### ABOUT THIS TASK:
Wherever a line of the data contains "black", copy that line.

### RECORDS PROVIDED:
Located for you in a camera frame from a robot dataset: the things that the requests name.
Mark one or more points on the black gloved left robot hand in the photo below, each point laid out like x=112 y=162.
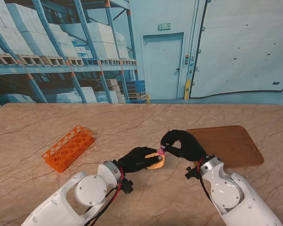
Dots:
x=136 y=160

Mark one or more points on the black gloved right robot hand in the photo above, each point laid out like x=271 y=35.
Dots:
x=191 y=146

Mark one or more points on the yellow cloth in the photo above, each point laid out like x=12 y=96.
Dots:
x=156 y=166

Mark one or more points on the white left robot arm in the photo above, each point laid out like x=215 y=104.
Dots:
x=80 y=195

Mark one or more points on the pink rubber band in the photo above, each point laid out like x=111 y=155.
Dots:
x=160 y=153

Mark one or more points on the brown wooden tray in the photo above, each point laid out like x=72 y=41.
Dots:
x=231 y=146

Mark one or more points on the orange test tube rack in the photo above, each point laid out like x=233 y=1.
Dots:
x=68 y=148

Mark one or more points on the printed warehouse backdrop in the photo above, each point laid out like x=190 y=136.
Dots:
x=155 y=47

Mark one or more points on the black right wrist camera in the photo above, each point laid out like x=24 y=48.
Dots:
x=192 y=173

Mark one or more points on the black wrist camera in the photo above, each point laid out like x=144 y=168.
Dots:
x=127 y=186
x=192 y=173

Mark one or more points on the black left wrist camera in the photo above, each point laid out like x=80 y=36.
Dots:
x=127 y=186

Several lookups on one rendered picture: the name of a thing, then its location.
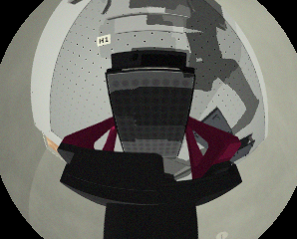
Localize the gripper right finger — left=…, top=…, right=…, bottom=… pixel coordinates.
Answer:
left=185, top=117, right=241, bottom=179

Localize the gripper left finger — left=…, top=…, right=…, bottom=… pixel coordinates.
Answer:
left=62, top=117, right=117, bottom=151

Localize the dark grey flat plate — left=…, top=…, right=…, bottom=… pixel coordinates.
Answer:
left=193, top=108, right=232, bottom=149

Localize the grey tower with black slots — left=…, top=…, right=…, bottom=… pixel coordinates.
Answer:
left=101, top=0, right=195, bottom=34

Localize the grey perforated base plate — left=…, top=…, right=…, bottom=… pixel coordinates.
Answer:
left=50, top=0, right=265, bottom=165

---

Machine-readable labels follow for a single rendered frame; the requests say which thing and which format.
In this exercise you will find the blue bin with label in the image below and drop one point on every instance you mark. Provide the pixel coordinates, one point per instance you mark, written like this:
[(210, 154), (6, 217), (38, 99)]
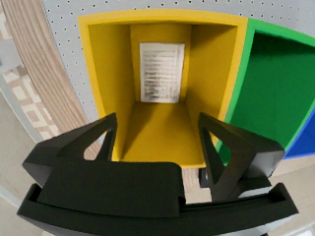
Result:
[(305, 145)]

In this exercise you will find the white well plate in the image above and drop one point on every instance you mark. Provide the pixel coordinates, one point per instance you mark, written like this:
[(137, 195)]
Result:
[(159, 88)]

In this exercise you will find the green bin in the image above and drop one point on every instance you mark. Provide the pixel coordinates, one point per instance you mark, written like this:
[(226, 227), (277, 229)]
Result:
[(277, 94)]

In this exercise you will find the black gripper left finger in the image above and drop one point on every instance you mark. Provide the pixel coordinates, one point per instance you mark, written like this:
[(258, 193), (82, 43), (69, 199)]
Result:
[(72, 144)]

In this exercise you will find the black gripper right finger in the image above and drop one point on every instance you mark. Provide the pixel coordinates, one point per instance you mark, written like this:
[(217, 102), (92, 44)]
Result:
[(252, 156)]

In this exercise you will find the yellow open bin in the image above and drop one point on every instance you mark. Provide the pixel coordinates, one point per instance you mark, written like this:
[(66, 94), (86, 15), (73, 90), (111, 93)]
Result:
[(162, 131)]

### EXERCISE SOLUTION:
Mark one or more points on the black gloved left robot hand in the photo below, each point laid out like x=112 y=162.
Mark one or more points on the black gloved right robot hand in the photo above, each point laid out like x=271 y=35.
Mark one or more points on the black right wrist camera in the photo above, each point laid out like x=24 y=48.
Mark one or more points on the black wrist camera in the photo above, each point laid out like x=144 y=168.
Mark one or more points on the black left wrist camera in the photo above, each point laid out like x=80 y=36.
Localize the grey tower with black slots — left=…, top=…, right=…, bottom=… pixel coordinates.
In this exercise you will find the black gripper left finger in the image above and drop one point on every instance you mark. Provide the pixel coordinates, one point per instance you mark, written like this:
In this exercise you will find the black gripper right finger in the image above and drop one point on every instance you mark. Provide the pixel coordinates, one point per instance you mark, written like this:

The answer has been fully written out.